For some, Christmas is, simply put, mundane. If you’re part of that ho-hum crowd, then you’ll definitely want to hear about these bizarre and interesting facts about Christmas. While Christmas may at one point had a certain magic to it, now you just don’t feel it. You need an adrenaline kick to all the merriment and egg nog. Thankfully, history is full of weird and wonderful facts about Christmas. From ancient traditions to weird international practices, Christmas hasn’t always been about joy and tidings. In fact, in some parts of the world, it means beating up another dude with fisticuffs (more about that later). So, if you want to know about the weird side of Holidays, then you should check out these 25 bizarre and interesting facts about Christmas.
Early illustrations of Saint Nicholas portray him as a stern symbol of discipline rather than the jolly, overweight elf that children know today.
All letters addressed to Santa in the United States go to Santa Claus, Indiana post office. A small group of people actually read and write a reply to the thousands of letters.
Engineers that designed the Voyager Space Mission planned things out so it would avoid planetary encounters during Thanksgiving and Christmas.
There is a village in Peru where people settle the previous year's grudges by fist fighting. They then start the new year off on a clean slate.
Telling scary ghost stories is an old Christmas Eve tradition that has died out in the past century.
Some zoos accept donated Christmas trees as food for their animals.
It is estimated that the song "White Christmas" by Irving Berlin is the best selling single in history with over 100 million copies sold.
During Christmas in Newfoundland people called "Mummers" dress up in crude disguises and go from house to house dancing and playing music while the hosts try to identify them.
Paul McCartney earns nearly half a million dollars every year from his Christmas song which many critics regard as his worst song ever.
A large part of Sweden's population watches Donald Duck cartoons every Christmas Eve since 1960.
Many 24-hour Denny’s restaurants were built without locks, which was problematic when they decided to close down for Christmas for the first time in 1988.

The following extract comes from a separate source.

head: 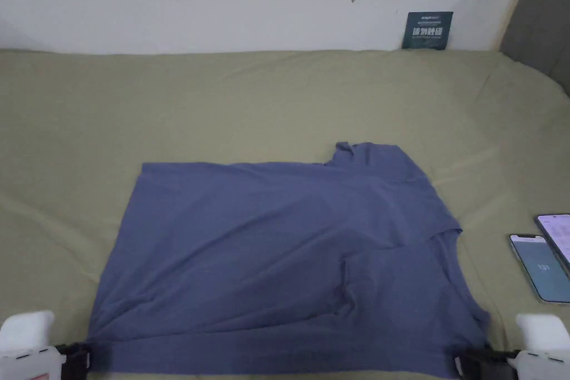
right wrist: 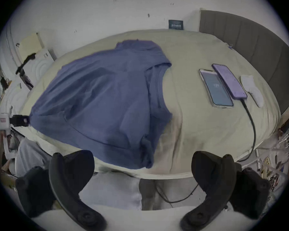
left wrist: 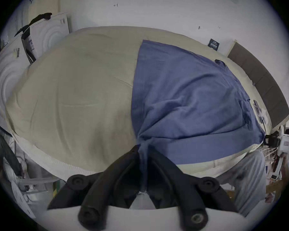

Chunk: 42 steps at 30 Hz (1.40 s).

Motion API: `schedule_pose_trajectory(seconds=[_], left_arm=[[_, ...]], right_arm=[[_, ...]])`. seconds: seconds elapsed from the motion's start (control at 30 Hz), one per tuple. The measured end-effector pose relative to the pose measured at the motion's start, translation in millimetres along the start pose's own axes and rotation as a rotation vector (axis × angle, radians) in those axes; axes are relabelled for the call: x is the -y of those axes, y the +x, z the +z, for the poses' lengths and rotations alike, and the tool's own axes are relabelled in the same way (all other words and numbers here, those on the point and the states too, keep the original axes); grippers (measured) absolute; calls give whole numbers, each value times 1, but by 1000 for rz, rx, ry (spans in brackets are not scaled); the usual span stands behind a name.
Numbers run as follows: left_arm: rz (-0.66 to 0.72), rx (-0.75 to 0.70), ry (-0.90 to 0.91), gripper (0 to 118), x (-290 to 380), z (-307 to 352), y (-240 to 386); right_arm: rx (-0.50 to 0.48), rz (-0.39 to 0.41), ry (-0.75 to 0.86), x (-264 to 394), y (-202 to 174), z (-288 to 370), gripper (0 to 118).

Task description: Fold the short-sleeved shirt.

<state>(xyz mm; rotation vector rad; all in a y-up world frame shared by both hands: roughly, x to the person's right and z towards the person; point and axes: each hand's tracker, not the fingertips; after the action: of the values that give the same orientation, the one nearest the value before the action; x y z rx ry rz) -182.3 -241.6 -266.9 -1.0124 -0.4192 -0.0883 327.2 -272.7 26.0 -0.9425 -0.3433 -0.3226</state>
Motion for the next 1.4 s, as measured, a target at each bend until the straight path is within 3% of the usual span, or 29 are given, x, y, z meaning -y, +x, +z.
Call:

During the Christmas of 2010, the Colombian government covered jungle trees with lights. When FARC guerrillas (terrorists) walked by, the trees lit up with banners asking them to lay down their arms. 331 guerrillas re-entered society and the campaign won an award for strategic marketing excellence.
Nearly all of the most popular Christmas songs including "Winter Wonderland," "The Christmas Song," and "White Christmas" were written by Jewish people.
During the Christmas of 1914 (World War 1), a truce was held between Germany and the U.K. They decorated their shelters, exchanged gifts across no man’s land and played a game of football between themselves.
In 1918, and for the past 40 years, the Canadian province of Nova Scotia sent the city of Boston a giant Christmas tree as a thank you for their support after the 1917 Halifax explosion.
In 1867, a Boston industrialist heard Charles Dickens read "A Christmas Carol" and was so moved he closed his factory on Christmas Day and gave every one of his employees a turkey.
Between the 16th and 19th centuries, a "little ice age" took place where global temperatures were several degrees lower than normal. For this reason, many Christmas songs stress a "White Christmas."
"Bohemian Rhapsody" by Queen is the only record to get the U.K. Christmas Singles Chart Number One twice, once in 1975 and again in 1991.
The Nazi party tried to turn Christmas into a non-religious holiday, celebrating the coming of Hitler with Saint Nicholas replaced by Odin the “Solstice Man” and swastikas on top of Christmas trees.
The U.S. playing card company "Bicycle" had manufactured a playing card in World War II which revealed an escape route for POWs when soaked. These cards were Christmas presents for all POWs in Germany. The Nazis were none the wiser!
An artificial Christmas tree would have to be reused for more than 20 years to be "greener" than buying a fresh-cut tree annually.
We frequently abbreviate Christmas as X-mas because of ancient tradition. X is the Greek letter “chi” which is an abbreviation for the word “Christ” in Greek.
In Japan, people traditionally eat at KFC for Christmas dinner, thanks to a successful marketing campaign 40 years ago. KFC is so popular that customers must place their Christmas orders 2 months in advance.
The people of Oslo, Norway donate the Trafalgar Square Christmas tree every year in gratitude to the people of London for their assistance during WWII.
Christmas purchases account for 1/6 of all retail sales in the U.S annually.